Apple has unveiled a new small language model called ReALM (Reference Resolution As Language Modeling) that is designed to run on a phone and make voice assistants like Siri smarter by helping it to understand context and ambiguous references.
This comes ahead of the launch of iOS 18 in June at WWDC 2024, where we expect a big push behind a new Siri 2.0, though it's not clear if this model will be integrated into Siri in time.
This isn’t the first foray into the artificial intelligence space for Apple in the past few months, with a mixture of new models, tools to boost efficiency of AI on small devices and partnerships, all painting a picture of a company ready to make AI the center piece of its business.
ReALM is the latest announcement from Apple’s rapidly growing AI research team and the first to focus specifically on improving existing models, making them faster, smarter and more efficient. The company claims it even outperforms OpenAI’s GPT-4 on certain tasks.
Details were released in a new open research paper from Apple published on Friday and first reported by Venture Beat on Monday. Apple hasn’t commented on the the research or whether it will actually be part of iOS 18 yet.
What does ReALM mean for Apple’s AI effort?
Apple seems to be taking a “throw everything at it and see what sticks” approach to AI at the moment. There are rumors of partnerships with Google, Baidu and even OpenAI. The company has put out impressive models and tools to make running AI locally easier.
The iPhone maker has been working on AI research for more than a decade, with much of it hidden away inside apps or services. It wasn’t until the release of the most recent cohort of MacBooks that Apple started to use the letters AI in its marketing — that will only increase.
A lot of the research has focused on ways to run AI models locally, without relying on sending large amounts of data to be processed in the cloud. This is both essential to keep the cost of running AI applications down as well as meeting Apple’s strict privacy requirements.
How does ReALM work?
ReALM is tiny compared to models like GPT-4. but that is because it doesn't have to do everything. Its purpose is to provide context to other AI models like Siri.
It is a visual model that reconstructs the screen and labels each on-screen entity and its location. This creates a text-based representation of the visual layout which can be passed on to the voice assistant to provide it context clues for user requests.

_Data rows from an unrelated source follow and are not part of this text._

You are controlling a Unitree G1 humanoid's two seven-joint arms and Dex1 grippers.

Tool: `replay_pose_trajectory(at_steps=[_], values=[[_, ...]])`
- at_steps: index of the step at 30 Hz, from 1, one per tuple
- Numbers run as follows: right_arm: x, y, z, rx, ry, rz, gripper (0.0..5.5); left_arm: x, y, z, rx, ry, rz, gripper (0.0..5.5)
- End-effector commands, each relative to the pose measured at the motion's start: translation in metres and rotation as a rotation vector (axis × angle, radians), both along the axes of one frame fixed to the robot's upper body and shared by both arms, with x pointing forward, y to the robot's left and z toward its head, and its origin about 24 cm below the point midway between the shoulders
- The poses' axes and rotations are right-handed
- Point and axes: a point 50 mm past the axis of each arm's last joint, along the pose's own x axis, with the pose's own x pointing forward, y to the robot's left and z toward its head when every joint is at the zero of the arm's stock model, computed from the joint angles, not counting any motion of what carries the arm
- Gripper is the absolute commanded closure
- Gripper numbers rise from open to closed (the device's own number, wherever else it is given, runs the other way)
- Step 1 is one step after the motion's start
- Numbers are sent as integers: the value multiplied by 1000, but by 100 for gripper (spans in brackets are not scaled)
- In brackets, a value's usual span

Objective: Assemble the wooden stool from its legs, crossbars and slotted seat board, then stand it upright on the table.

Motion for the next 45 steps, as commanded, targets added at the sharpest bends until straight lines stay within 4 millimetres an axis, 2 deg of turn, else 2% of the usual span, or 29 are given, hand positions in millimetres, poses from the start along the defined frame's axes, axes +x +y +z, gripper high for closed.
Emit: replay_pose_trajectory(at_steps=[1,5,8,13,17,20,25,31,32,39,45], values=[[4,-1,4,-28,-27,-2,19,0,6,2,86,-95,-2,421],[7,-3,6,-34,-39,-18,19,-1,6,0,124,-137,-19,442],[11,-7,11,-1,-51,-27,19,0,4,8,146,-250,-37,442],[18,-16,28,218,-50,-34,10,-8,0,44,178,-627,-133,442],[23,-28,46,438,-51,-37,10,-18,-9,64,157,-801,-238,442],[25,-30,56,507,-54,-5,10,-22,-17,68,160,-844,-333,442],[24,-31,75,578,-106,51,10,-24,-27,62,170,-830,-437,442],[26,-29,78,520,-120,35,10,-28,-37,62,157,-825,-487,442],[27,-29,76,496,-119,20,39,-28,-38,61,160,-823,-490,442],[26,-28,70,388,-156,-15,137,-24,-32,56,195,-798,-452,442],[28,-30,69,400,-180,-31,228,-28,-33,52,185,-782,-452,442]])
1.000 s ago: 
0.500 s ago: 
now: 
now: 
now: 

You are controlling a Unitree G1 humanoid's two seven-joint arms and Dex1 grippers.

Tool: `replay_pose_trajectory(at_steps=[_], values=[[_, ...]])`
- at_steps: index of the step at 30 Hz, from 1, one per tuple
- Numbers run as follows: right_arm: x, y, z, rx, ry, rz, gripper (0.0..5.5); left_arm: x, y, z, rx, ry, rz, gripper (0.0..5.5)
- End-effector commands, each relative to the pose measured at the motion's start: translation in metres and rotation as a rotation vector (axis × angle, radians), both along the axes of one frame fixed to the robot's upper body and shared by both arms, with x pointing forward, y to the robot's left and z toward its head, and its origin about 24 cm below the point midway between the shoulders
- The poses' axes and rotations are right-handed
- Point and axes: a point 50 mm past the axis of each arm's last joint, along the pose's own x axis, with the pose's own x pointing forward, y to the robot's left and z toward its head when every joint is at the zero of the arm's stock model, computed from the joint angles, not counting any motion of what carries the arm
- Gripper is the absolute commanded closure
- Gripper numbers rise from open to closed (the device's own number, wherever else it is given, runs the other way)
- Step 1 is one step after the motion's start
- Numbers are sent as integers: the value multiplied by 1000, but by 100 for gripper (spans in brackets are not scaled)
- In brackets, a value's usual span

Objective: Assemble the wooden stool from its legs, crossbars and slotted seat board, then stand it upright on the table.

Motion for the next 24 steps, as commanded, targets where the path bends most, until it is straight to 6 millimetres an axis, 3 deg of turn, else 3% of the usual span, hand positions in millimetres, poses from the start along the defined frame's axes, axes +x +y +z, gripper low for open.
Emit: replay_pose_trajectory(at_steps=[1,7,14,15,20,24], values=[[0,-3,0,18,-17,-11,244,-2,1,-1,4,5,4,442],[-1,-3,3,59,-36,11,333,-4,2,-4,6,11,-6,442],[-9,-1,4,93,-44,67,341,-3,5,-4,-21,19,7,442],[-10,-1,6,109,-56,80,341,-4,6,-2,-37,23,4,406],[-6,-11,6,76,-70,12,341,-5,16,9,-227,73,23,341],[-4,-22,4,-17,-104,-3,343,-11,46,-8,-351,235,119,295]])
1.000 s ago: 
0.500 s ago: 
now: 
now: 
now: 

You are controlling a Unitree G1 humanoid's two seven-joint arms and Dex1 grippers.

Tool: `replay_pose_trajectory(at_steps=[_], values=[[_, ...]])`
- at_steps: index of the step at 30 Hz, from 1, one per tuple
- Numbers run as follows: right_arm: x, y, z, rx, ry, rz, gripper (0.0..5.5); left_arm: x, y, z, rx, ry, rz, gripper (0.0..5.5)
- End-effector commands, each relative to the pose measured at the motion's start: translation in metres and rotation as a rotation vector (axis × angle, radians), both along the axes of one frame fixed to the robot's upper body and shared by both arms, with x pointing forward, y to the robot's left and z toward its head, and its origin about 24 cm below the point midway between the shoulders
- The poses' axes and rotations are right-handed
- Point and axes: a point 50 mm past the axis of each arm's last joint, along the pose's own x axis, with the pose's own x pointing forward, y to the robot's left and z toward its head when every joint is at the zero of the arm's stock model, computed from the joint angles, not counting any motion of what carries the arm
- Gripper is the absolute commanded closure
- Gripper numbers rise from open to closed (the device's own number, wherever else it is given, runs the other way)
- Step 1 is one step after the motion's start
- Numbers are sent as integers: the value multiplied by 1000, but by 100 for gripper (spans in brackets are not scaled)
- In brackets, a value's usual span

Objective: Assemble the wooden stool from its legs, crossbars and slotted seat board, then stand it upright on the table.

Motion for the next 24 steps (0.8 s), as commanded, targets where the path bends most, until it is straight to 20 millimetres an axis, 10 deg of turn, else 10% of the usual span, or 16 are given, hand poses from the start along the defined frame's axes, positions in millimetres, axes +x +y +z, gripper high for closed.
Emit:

In terms of accuracy, Apple says ReALM performs as well as GPT-4 on a number of key metrics despite being smaller and faster.
"We especially wish to highlight the gains on onscreen datasets, and find that our model with the textual encoding approach is able to perform almost as well as GPT-4 despite the latter being provided with screenshots," the authors wrote.
What this means for Siri
What this means is that if a future version of ReALM is deployed to Siri — or even this version — then Siri will have a better understanding of what user means when they tell it to open this app, or can you tell me what this word means in an image.
It would also give Siri more conversational abilities without having to fully deploy a large language model on the scale of Gemini.
When tied to other recent Apple research papers that allow for “one shot” responses — where the AI can get the answer from a single prompt — it is a sign Apple is still investing heavily in the AI assistant space and not just relying on outside models.